→ Try it
A faithful, word-for-word copy of the data below is required, without pictures.

→ Input data
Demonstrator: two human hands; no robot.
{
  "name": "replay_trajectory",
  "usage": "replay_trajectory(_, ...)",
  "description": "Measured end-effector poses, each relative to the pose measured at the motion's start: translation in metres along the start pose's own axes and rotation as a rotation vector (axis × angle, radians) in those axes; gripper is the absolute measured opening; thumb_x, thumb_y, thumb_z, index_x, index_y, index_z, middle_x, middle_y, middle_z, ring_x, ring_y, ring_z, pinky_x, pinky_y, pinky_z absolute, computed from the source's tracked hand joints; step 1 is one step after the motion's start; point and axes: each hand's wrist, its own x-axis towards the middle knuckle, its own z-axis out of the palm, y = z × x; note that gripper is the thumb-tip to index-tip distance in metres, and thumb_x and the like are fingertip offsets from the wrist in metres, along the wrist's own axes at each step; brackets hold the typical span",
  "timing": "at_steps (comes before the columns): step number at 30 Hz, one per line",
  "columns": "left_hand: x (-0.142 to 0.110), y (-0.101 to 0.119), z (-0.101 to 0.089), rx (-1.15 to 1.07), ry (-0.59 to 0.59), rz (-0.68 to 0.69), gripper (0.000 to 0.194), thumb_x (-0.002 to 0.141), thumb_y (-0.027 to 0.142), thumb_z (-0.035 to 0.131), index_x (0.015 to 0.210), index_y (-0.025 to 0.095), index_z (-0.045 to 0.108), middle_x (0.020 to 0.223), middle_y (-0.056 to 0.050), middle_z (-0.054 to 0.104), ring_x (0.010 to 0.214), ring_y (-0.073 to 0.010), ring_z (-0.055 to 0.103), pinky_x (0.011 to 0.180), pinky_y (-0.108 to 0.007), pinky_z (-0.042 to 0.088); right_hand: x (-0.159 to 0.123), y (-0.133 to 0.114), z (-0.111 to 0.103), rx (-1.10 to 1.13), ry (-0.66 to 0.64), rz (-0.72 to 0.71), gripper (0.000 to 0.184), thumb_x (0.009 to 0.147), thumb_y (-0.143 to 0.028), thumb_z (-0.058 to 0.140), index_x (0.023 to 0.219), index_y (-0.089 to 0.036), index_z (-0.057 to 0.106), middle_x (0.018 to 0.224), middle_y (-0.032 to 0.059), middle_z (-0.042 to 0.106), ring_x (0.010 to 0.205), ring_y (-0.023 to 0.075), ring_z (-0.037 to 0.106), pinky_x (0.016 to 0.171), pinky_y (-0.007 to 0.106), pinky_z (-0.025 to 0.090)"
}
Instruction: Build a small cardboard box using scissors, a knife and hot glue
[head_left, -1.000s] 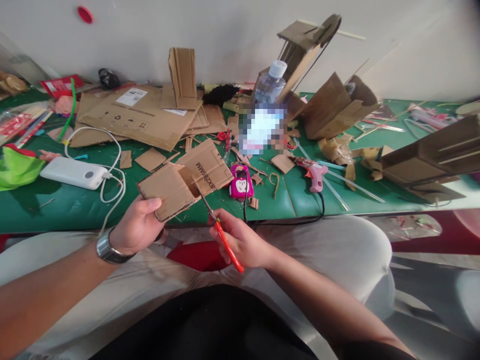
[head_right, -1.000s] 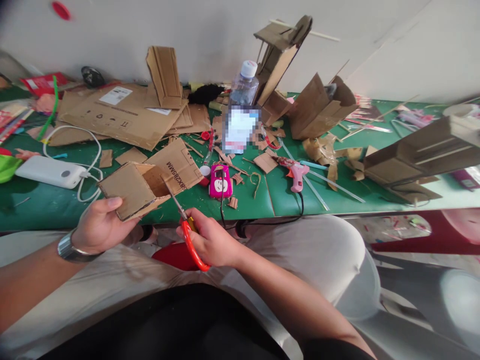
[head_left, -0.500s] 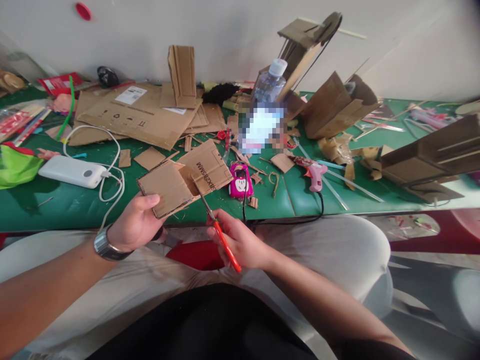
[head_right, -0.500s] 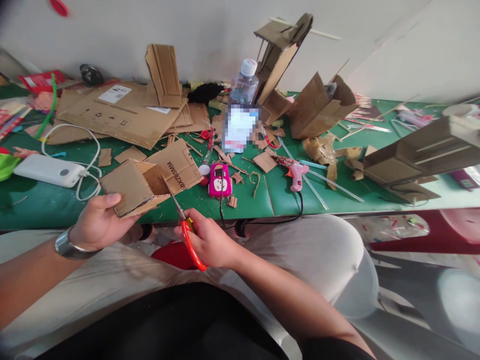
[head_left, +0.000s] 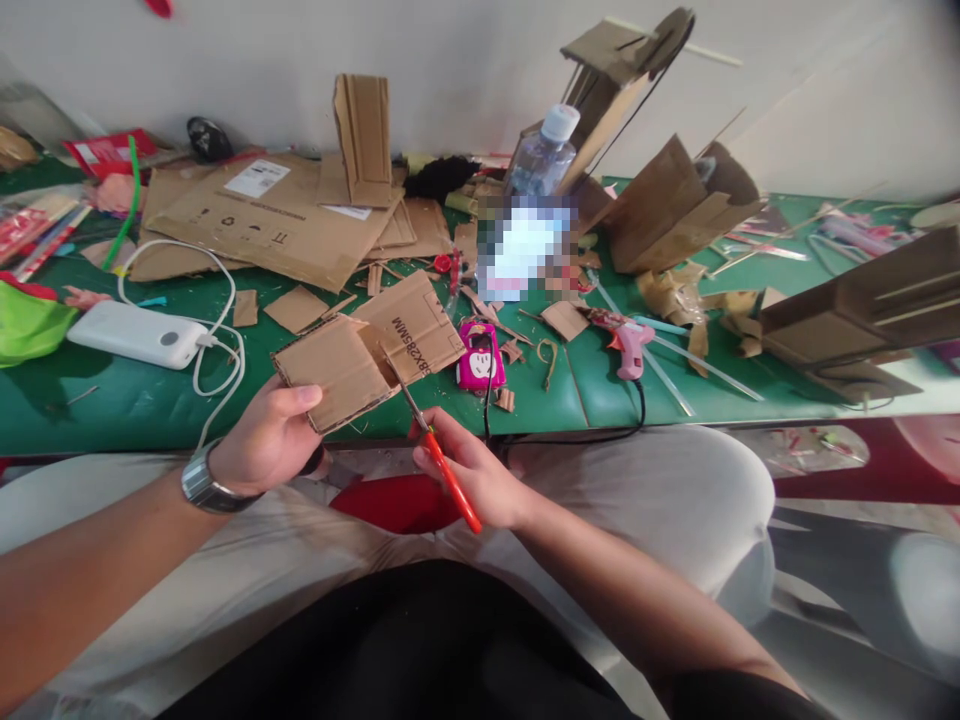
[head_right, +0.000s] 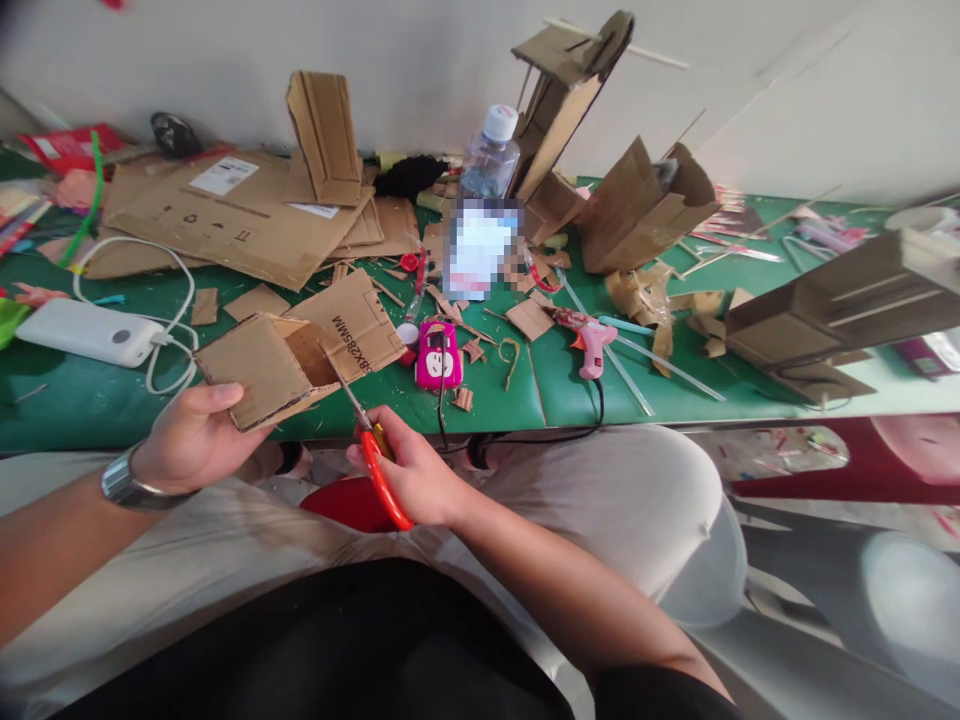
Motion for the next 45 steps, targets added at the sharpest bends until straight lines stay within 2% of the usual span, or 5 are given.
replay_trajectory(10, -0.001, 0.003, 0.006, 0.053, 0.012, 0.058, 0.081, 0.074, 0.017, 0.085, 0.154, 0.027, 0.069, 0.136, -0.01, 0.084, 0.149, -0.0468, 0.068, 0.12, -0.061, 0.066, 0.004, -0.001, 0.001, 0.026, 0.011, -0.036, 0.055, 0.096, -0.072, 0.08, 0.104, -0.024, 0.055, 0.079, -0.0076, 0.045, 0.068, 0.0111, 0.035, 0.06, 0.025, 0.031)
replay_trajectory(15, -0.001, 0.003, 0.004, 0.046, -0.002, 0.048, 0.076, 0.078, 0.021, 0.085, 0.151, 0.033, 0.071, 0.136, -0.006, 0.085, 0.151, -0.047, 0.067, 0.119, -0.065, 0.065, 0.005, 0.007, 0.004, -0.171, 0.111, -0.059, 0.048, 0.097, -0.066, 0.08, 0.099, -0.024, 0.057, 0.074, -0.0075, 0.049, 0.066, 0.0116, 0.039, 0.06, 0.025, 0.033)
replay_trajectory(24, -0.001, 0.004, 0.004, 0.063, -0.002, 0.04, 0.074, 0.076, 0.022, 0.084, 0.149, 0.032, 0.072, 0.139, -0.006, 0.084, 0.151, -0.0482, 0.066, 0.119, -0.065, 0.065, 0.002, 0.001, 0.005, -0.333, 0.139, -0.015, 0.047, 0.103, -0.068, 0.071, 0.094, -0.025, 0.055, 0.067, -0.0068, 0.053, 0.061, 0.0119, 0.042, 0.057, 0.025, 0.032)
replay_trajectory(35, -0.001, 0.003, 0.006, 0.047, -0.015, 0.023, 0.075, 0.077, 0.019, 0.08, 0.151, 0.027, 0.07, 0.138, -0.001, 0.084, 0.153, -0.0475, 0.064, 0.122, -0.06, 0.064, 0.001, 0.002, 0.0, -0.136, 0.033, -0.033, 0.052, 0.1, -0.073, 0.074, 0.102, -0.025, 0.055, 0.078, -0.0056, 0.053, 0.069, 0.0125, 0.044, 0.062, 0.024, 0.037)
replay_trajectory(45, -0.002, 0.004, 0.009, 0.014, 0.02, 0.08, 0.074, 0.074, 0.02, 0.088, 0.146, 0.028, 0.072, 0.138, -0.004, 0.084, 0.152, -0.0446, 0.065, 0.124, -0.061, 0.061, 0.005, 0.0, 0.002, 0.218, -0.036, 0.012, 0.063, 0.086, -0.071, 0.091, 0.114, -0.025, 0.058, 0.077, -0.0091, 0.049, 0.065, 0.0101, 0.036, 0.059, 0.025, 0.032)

→ Result
Demonstrator: two human hands; no robot.
{
  "name": "replay_trajectory",
  "usage": "replay_trajectory(_, ...)",
  "description": "Measured end-effector poses, each relative to the pose measured at the motion's start: translation in metres along the start pose's own axes and rotation as a rotation vector (axis × angle, radians) in those axes; gripper is the absolute measured opening; thumb_x, thumb_y, thumb_z, index_x, index_y, index_z, middle_x, middle_y, middle_z, ring_x, ring_y, ring_z, pinky_x, pinky_y, pinky_z absolute, computed from the source's tracked hand joints; step 1 is one step after the motion's start; point and axes: each hand's wrist, its own x-axis towards the middle knuckle, its own z-axis out of the palm, y = z × x; note that gripper is the thumb-tip to index-tip distance in metres, and thumb_x and the like are fingertip offsets from the wrist in metres, along the wrist's own axes at each step; brackets hold the typical span",
  "timing": "at_steps (comes before the columns): step number at 30 Hz, one per line",
  "columns": "left_hand: x (-0.142 to 0.110), y (-0.101 to 0.119), z (-0.101 to 0.089), rx (-1.15 to 1.07), ry (-0.59 to 0.59), rz (-0.68 to 0.69), gripper (0.000 to 0.194), thumb_x (-0.002 to 0.141), thumb_y (-0.027 to 0.142), thumb_z (-0.035 to 0.131), index_x (0.015 to 0.210), index_y (-0.025 to 0.095), index_z (-0.045 to 0.108), middle_x (0.020 to 0.223), middle_y (-0.056 to 0.050), middle_z (-0.054 to 0.104), ring_x (0.010 to 0.214), ring_y (-0.073 to 0.010), ring_z (-0.055 to 0.103), pinky_x (0.011 to 0.180), pinky_y (-0.108 to 0.007), pinky_z (-0.042 to 0.088); right_hand: x (-0.159 to 0.123), y (-0.133 to 0.114), z (-0.111 to 0.103), rx (-1.10 to 1.13), ry (-0.66 to 0.64), rz (-0.72 to 0.71), gripper (0.000 to 0.184), thumb_x (0.009 to 0.147), thumb_y (-0.143 to 0.028), thumb_z (-0.058 to 0.140), index_x (0.023 to 0.219), index_y (-0.089 to 0.036), index_z (-0.057 to 0.106), middle_x (0.018 to 0.224), middle_y (-0.032 to 0.059), middle_z (-0.042 to 0.106), ring_x (0.010 to 0.205), ring_y (-0.023 to 0.075), ring_z (-0.037 to 0.106), pinky_x (0.016 to 0.171), pinky_y (-0.007 to 0.106), pinky_z (-0.025 to 0.090)"
}
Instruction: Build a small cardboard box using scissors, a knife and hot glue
[head_left, -1.000s] 
[head_right, -1.000s] 
[head_left, -0.500s] 
[head_right, -0.500s] 
[head_left, +0.000s] 
[head_right, +0.000s] 
Motion for the next 45 steps, targets added at the sharpest bends until straight lines stay within 2% of the usual span, or 5 are given.
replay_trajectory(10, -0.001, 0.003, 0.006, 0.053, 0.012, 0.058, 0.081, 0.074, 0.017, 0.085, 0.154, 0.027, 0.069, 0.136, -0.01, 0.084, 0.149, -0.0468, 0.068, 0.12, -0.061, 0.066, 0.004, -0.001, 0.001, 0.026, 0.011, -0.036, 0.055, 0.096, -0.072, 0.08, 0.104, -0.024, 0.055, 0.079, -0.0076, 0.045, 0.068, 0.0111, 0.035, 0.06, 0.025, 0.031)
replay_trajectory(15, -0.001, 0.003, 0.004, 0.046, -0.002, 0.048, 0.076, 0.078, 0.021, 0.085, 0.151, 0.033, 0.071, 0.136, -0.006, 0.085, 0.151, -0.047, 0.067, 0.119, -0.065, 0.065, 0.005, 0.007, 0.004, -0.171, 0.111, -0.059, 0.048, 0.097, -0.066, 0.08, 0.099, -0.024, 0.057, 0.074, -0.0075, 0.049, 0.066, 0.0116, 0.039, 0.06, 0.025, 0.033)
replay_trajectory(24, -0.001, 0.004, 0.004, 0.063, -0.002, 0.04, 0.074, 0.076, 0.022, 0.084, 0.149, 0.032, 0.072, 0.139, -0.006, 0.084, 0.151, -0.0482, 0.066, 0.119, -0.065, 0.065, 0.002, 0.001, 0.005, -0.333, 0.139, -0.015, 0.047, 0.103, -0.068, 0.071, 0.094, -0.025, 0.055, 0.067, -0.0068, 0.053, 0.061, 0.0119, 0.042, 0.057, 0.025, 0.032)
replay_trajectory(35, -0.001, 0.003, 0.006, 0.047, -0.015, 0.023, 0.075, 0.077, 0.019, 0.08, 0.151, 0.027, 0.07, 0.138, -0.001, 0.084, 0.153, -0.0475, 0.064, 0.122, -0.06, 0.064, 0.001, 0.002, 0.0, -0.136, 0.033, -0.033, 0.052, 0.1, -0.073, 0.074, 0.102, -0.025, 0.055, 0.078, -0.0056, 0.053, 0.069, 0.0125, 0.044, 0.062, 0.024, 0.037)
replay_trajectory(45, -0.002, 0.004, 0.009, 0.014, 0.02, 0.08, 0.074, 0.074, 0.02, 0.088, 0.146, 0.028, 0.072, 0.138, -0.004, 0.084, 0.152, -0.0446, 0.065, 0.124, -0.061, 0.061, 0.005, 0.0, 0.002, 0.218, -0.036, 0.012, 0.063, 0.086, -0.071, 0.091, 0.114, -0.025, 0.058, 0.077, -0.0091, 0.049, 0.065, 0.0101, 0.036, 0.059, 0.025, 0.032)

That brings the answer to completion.